If a child is old enough to express a preference, the court must take it into account.  A child over the age of six is generally old enough to express a reasonable preference.  Bowers v Bowers, 190 Mich App 51, 55-56; 475 NW2d 394 (1991).  A child’s stated preference does not automatically outweigh the other best interest factors. Treutle v Treutle, 197 Mich App 690, 694; 495 NW2d 836 (1992).  In fact, a change in a child’s preference regarding the custodial parent will rarely justify revisiting a custody determination because

 

““[t]he preferences of the children may be too easily influenced by the break-up of the marriage and competition for their love between the parents. If the children’s changed preferences required the grant of a motion for a new trial, the courts would be encouraging the parents to use their children as pawns in the marital break-up. This situation would place undue emotional pressure on the children and parents alike.
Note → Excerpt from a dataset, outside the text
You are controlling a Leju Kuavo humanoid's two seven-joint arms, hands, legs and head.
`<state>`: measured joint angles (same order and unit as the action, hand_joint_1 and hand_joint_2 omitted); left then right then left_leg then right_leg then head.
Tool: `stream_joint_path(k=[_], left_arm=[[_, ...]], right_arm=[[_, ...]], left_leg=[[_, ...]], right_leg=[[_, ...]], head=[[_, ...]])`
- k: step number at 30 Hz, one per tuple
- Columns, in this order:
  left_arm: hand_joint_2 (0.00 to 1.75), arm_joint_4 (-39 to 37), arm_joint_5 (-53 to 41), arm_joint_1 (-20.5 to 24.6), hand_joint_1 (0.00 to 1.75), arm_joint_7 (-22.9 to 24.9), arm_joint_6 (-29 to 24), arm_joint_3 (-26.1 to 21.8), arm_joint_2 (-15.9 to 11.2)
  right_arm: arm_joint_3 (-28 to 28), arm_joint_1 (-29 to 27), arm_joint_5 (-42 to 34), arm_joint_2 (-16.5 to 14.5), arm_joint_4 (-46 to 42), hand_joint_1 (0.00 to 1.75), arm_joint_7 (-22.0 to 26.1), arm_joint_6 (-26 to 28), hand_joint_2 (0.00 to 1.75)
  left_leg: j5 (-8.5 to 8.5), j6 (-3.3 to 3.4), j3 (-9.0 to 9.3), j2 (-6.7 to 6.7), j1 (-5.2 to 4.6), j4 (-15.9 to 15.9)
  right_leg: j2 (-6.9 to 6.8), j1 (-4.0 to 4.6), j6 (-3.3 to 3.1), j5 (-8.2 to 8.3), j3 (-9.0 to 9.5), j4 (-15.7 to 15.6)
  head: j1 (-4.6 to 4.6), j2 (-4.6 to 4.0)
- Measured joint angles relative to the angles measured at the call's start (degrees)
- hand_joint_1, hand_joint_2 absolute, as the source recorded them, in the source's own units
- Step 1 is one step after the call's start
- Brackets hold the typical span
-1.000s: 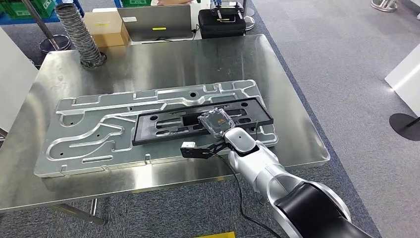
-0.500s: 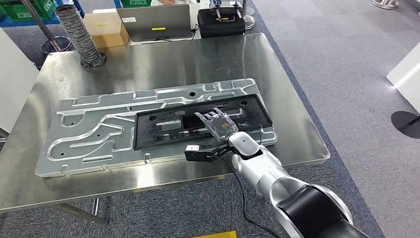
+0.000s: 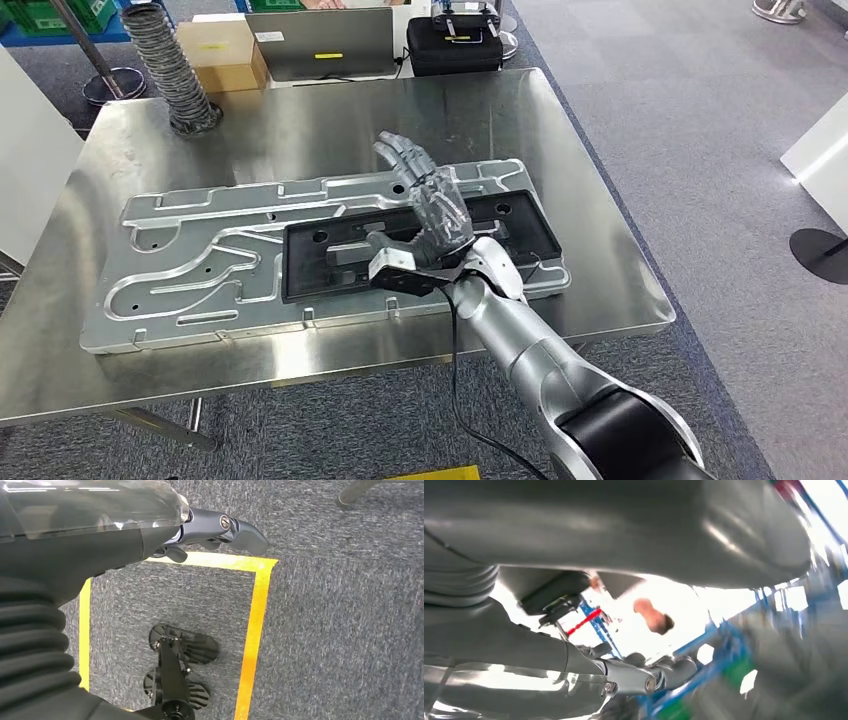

We will do nothing which might encourage immature parents to use their immature offspring in a high stakes games of psychological roulette.” Curylo v Curylo, 104 Mich App 340, 349; 304 NW2d 575 (1981).”

 

 A stipulation of the parties not to interview a child is insufficient on its own.  “Regardless whether the parties wished for an interview, the court was affirmatively required to consider the child’s preference.”  306 Mich App 525; 858 NW2d 57 (2014).

 

However, an interview may not be necessary if the court is aware of the preference and takes it into account, or if the court determines that a child’s expressed preference could not override the other factors.   Consider Lambert v Farley, unpublished per curiam decision of the Court of Appeals (Docket No. 301646, June 7, 2011) (“given the trial court’s determination that this factor would not affect its evaluation of the children’s best interests in light of plaintiff’s burden, the trial court’s failure to interview the child does not require reversal.”) and Edge v Edge, unpublished per curiam opinion of the Court of Appeals (Docket No. 300668, August 23, 2011) (“it is abundantly clear that had the child expressed a preference, even for defendant, it would not have changed the court's ruling, given the court's overall statements and strong feelings on the matter of defendant’s hostility and the relationship of that hostility to the child’s best interests. Sinicropi, 273 Mich App at 182-183.”).

 

Calling a minor child as a witness in a domestic relations case involving the child’s parents is a red flag – it raises a question as to the competency of the calling parent (and his/her attorney) to recognize the danger to the emotional/psychological stability of the child.  The Court of Appeals has said that “courts should seek to avoid subjecting children to the distress and trauma resulting from testifying in court subject to crossexamination.”  Surman v Surman, 277 Mich App 287, 302; 745 NW2d 802 (2007).  An exception to this was identified in Breneman v Breneman, 92 Mich App 336; 284 NW2d 804 (1979), which held that the court may allow a minor child of the parties to testify in open court with regard to alleged abuse and mistreatment inflicted on him by one of his parents.  This exception arises when the child is the only other witness to the abuse and refusing to call the child could deny a parent due process.